_Exercise brief:_ From the opening line of the records through the line bearing "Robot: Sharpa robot", set down every line exactly.
Data extract below:
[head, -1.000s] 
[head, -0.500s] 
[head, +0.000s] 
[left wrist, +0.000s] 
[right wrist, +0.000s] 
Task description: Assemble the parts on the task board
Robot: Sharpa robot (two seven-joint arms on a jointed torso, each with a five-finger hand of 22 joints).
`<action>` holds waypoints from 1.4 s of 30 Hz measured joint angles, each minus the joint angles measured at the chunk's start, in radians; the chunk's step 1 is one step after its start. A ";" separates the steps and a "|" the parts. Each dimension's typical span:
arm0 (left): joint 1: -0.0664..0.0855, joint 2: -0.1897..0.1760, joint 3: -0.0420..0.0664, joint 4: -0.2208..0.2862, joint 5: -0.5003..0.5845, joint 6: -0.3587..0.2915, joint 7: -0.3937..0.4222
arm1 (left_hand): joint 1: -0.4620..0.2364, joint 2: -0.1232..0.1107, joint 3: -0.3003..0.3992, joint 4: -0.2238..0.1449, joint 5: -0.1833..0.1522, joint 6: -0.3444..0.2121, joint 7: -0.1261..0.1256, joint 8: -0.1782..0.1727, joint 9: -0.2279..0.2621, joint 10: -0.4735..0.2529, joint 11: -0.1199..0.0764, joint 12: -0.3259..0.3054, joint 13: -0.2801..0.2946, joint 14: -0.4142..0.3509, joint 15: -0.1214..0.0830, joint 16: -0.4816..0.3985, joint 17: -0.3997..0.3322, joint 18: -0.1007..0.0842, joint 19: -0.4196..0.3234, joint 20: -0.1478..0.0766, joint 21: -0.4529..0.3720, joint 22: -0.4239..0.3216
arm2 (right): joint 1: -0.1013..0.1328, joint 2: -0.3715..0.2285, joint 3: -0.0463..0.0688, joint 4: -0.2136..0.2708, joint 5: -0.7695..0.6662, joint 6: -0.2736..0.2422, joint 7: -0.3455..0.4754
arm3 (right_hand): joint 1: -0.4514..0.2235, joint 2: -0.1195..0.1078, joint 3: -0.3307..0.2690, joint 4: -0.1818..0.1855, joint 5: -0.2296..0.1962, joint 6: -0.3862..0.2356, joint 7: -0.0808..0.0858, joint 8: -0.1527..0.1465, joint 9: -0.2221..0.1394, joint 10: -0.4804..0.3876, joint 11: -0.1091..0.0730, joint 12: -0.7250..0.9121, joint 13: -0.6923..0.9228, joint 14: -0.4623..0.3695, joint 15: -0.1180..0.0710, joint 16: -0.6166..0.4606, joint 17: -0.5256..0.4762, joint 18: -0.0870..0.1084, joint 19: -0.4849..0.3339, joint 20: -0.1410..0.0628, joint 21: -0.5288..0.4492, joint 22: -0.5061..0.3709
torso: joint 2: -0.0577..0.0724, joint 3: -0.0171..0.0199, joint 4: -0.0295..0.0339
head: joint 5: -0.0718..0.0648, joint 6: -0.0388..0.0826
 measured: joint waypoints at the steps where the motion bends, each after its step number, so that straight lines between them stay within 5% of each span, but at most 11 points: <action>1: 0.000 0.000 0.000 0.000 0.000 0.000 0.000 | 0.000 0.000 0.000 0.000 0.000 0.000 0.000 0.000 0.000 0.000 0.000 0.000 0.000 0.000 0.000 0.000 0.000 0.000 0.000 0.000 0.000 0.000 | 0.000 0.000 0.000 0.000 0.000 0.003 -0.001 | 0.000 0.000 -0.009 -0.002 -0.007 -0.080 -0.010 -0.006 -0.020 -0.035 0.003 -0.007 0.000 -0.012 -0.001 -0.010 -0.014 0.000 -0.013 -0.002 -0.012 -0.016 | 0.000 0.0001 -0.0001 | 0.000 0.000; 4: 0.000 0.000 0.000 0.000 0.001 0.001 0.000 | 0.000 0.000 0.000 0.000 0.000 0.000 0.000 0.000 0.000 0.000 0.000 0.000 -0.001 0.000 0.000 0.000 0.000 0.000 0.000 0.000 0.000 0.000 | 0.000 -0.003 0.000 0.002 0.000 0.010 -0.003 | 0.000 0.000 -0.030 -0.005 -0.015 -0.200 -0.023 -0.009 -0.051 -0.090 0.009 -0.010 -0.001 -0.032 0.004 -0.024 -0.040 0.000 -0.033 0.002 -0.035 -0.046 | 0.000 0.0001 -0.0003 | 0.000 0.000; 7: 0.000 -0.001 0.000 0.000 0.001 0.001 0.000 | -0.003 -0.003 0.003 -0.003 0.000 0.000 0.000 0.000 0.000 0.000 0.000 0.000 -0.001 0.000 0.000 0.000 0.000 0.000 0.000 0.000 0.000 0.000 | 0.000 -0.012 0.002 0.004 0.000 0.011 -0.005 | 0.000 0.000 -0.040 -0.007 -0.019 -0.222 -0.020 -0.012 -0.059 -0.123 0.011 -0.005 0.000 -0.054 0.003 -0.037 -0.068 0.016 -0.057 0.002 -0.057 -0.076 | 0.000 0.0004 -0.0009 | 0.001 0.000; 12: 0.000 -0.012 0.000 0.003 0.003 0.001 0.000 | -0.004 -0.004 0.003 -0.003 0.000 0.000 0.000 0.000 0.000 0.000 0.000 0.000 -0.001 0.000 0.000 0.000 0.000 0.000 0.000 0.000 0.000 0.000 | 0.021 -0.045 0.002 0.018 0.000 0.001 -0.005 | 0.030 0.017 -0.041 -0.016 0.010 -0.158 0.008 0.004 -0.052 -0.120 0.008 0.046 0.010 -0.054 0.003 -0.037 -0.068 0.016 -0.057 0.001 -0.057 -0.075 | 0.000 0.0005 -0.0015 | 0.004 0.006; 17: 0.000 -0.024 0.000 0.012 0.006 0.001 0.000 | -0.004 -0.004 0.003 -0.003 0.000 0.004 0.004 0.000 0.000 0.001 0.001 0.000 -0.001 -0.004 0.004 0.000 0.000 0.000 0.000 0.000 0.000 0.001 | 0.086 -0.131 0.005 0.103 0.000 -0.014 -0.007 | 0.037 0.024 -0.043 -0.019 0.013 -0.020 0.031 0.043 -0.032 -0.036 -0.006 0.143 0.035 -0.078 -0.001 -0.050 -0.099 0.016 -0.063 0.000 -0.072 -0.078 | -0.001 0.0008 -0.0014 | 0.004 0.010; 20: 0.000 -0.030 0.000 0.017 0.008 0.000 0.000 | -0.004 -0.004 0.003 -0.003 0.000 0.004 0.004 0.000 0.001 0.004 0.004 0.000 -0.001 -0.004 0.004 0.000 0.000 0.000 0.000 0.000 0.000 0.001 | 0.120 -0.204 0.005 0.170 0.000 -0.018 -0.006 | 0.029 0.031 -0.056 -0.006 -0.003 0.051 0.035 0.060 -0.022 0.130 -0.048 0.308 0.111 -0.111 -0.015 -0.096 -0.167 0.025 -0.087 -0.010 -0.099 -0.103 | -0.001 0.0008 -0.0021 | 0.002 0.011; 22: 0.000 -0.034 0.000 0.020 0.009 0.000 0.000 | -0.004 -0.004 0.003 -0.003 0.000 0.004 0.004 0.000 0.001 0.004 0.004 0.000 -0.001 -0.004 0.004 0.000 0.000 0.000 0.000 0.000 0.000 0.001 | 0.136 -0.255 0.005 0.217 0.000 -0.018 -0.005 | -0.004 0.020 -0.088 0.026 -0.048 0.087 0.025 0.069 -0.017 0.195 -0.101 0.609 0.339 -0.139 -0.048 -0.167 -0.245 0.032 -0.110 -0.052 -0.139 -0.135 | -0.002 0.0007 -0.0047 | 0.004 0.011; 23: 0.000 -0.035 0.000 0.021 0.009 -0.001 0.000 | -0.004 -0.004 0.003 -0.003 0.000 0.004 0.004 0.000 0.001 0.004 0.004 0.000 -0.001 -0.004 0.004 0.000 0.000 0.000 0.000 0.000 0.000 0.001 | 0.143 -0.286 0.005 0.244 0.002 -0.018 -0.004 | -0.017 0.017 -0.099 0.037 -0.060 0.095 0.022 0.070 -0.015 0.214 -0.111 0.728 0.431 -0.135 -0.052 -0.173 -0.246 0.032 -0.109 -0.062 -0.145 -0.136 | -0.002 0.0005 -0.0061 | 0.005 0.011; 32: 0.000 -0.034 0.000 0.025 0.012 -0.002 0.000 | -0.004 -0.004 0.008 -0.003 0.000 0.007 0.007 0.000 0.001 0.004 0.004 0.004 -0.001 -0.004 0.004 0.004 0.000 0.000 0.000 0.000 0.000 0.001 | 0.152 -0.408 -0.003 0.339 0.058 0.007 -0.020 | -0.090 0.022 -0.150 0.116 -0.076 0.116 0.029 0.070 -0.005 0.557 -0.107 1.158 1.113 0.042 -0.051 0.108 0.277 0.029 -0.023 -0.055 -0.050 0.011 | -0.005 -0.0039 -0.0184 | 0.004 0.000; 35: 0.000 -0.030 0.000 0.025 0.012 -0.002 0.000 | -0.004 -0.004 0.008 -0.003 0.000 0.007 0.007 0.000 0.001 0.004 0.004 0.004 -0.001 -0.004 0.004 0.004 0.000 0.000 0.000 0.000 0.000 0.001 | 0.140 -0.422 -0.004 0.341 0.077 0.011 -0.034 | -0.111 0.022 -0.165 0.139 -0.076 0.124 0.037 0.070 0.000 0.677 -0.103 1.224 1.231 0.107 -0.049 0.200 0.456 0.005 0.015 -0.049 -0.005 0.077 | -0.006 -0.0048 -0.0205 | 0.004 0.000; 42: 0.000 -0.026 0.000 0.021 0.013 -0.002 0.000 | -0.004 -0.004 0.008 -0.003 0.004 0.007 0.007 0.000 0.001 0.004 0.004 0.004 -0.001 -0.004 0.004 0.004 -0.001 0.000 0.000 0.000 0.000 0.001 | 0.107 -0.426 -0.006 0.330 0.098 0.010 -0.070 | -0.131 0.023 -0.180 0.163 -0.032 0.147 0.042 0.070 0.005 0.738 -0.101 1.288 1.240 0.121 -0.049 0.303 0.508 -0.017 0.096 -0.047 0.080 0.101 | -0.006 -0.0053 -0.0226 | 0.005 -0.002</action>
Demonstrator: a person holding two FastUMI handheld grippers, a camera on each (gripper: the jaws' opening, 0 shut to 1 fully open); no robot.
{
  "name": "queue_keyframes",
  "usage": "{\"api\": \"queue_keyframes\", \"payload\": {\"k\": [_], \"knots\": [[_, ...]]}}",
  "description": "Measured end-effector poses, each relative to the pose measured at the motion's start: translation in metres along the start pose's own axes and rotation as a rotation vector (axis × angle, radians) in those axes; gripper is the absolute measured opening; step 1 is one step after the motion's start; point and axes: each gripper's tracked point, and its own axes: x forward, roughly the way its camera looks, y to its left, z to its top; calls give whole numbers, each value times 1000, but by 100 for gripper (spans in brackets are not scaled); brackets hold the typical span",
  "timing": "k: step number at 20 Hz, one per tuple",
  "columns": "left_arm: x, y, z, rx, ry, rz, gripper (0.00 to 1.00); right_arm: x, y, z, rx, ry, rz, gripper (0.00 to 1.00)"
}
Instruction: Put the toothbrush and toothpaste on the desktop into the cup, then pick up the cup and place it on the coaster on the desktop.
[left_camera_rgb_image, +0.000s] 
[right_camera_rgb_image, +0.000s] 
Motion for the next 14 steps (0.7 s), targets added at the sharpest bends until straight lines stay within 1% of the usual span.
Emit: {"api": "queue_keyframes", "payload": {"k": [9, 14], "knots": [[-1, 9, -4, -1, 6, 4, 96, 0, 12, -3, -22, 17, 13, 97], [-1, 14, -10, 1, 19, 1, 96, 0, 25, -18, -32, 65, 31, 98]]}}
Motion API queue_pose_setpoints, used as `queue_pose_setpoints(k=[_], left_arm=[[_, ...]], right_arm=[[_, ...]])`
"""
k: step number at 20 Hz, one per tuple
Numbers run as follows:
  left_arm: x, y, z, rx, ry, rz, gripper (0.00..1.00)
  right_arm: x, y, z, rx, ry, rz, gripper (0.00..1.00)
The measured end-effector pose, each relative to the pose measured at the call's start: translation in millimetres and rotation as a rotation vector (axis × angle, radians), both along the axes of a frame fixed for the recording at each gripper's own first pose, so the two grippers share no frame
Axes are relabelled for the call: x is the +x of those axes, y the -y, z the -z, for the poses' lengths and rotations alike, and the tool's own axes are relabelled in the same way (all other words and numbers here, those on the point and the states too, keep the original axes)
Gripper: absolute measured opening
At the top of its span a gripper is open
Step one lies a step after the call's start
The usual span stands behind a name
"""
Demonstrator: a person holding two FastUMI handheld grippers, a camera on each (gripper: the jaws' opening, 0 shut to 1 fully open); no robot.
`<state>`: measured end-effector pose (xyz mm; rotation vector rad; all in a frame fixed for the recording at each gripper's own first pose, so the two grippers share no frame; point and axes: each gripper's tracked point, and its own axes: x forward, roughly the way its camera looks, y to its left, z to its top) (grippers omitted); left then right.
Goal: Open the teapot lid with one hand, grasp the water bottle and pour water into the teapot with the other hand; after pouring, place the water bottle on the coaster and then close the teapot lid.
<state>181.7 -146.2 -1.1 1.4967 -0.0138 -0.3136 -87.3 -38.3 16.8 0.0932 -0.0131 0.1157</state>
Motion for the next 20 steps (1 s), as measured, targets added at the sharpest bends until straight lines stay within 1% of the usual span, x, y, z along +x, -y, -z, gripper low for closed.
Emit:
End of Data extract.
_Response below:_
[head, -1.000s] 
[head, -0.500s] 
[head, +0.000s] 
[left wrist, +0.000s] 
[right wrist, +0.000s] 
Task description: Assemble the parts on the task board
Robot: Sharpa robot (two seven-joint arms on a jointed torso, each with a five-finger hand of 22 joints).

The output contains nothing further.